A critical observation of the interview reveals a striking reality – an average Nigerian mind is driven by emotionalism and melodrama, not logic. Otherwise, it is an open and shut fact that a substantial portion of the exchange appeared less at interrogating Nigeria as a subject and more at scrutinizing Bwala as an individual. And his past as an opposition figure.

 

Given our collective tendency towards emotionally charged political reactions and our ever-propensity to display a cache of cathexes, it is therefore not flabbergasting that many viewers emerged from the interview discussing Bwala’s personal history rather than Nigeria’s contemporary challenges.

 

Like Hassan himself who made the interview more about Bwala – his person, rather than about the country and the administration of President Tinubu, all that has been overt in the public space is people ‘majoring on minor, and minoring on major’. Dr. Bwala within hours became the #1 trending on Elon Musk’s blogosphere – X (formerly Twitter).

 

In the view of this writer, people who have commented on the interview can be broadly categorised into three (3) ‘communities’ scilicet – the Obidient myrmidons, the opposition vuvuzelas, as well as the APC goons. Each having, arguably though, their reason for holding such view (s) as the case may be.

 

THE OBIDIENT MYRMIDONS

This large community of Genzs (in street parlance), many of whom are bereft of history, saw an opportunity to take a pound of flesh against somebody whom they see as an antagonist to their ‘hero’ – Mr. Peter Obi – same man who has been jumping from one party to another and even (now) more in a rabbit hole. It was an ample opportunity for them to ‘tear him (Bwala) down’. Our own Kongi, the nonagenarian ‘Kòòfésò’ did not just call the Obidients nattering nitwits and barbarians for the fun of it. They are headless myrmidons and will wrestle anyone for that matter.

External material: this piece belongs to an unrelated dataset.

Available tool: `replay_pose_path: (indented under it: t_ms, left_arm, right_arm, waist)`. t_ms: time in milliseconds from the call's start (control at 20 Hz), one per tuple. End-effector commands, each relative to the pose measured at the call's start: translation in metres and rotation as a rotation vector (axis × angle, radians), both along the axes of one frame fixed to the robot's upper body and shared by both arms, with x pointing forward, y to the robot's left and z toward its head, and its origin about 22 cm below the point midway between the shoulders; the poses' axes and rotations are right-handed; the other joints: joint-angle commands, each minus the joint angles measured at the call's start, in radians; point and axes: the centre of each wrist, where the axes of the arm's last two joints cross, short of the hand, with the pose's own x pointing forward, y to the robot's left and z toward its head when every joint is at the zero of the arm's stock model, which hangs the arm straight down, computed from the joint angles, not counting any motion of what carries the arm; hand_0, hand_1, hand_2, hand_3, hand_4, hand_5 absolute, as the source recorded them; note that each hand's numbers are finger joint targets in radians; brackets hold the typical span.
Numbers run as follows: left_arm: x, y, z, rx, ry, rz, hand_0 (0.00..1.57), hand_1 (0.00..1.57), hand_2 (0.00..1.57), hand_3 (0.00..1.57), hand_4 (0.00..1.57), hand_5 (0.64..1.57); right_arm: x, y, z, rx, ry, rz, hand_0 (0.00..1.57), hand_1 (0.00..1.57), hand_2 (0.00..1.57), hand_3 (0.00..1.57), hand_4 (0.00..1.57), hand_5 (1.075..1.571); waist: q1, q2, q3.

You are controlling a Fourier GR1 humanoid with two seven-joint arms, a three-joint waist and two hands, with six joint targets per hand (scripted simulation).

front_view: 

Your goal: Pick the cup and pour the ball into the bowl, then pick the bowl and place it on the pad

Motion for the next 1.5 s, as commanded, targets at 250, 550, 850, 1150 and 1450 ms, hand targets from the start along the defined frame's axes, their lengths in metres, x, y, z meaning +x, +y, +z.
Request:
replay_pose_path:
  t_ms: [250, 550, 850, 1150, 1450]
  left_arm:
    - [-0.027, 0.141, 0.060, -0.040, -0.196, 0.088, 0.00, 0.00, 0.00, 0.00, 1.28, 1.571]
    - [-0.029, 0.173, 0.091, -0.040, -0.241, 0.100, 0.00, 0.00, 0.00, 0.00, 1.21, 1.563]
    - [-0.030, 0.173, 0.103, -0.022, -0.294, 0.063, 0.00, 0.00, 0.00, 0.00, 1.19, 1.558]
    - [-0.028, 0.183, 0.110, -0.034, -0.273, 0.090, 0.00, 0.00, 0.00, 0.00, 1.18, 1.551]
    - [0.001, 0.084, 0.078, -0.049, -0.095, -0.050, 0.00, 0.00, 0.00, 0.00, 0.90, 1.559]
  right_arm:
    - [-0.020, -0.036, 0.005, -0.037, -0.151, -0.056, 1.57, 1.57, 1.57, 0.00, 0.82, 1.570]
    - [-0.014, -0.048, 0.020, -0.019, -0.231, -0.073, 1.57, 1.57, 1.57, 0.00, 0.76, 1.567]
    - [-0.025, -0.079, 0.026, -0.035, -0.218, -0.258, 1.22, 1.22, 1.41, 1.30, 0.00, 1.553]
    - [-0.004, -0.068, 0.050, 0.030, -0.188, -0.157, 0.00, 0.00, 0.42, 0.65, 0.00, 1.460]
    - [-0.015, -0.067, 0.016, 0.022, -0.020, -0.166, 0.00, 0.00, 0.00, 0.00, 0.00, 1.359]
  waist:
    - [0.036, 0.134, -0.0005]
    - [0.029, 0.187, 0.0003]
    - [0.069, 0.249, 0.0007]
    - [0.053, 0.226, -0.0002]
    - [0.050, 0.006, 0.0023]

Mehdi Hassan gave them a lifeline to do that.

 

THE OPPOSITION VUVUZELAS

Opposition members, largely the People’s Democratic Party (PDP) and African Democratic Congress (ADC) saw an opportunity to come for a man who was once a veritable weapon/tool against the ruling All Progressives Congress (APC) at some point, but who later ditched them to pitch his tent with same party he once criticised. They felt he deserves some ‘woto-woto’. Hence, their billingsgate and vitriol. ‘God don catch am’, they’d have murmured within their ‘covens’.

 

THE APC ‘GOONS’

This is another community of people with divided interest. The ones our humble-to-a-fault lyrical legend Olamide Badoo would call ‘Awon Goons Mi’. There are those among them who hitherto fail to detach politics from emotions. They still cannot wrap their heads around the fact that a man who once went all out against the party and its candidate could be welcomed by same man – Mr. President they all claim to ‘love’. Why Bwala? This has been their agenda since the former was appointed. So, every mistake, they weaponise forgetting that same Bwala was everywhere canvassing for a Tinubu presidency before the APC Presidential Primaries.

 

On the flip side of it are those who may not necessarily have anything against Bwala’s appointment but are just not comfortable that his past – as an opposition figure – is now being used against him. They’d therefore advise that people are circumspect in their public utterances for the sake of posterity. Finally, the APC goons who apply logic devoid of any iota of mawkishness with their opinions.

 

THE BIG QUESTION!

Going by the interview, and if one can honestly interrogatile and pose a simple question to many who had taken the side of criticising Bwala’s delivery at the Conway Hall; “What precisely did you learn as a Nigerian from that interview?” The answer, more often than not, reveals that the ubiquitous hysteria and kerfuffle have little to do with policy, governance, or the structural issues confronting the nation. Instead, the discourse gravitates toward Bwala’s previous remarks, his political realignments, and archival clips that Nigerians were already familiar with long before the interview aired. It therefore inevitably raises a pertinent question; “Isn’t this what learned silk call ‘substance over form’?”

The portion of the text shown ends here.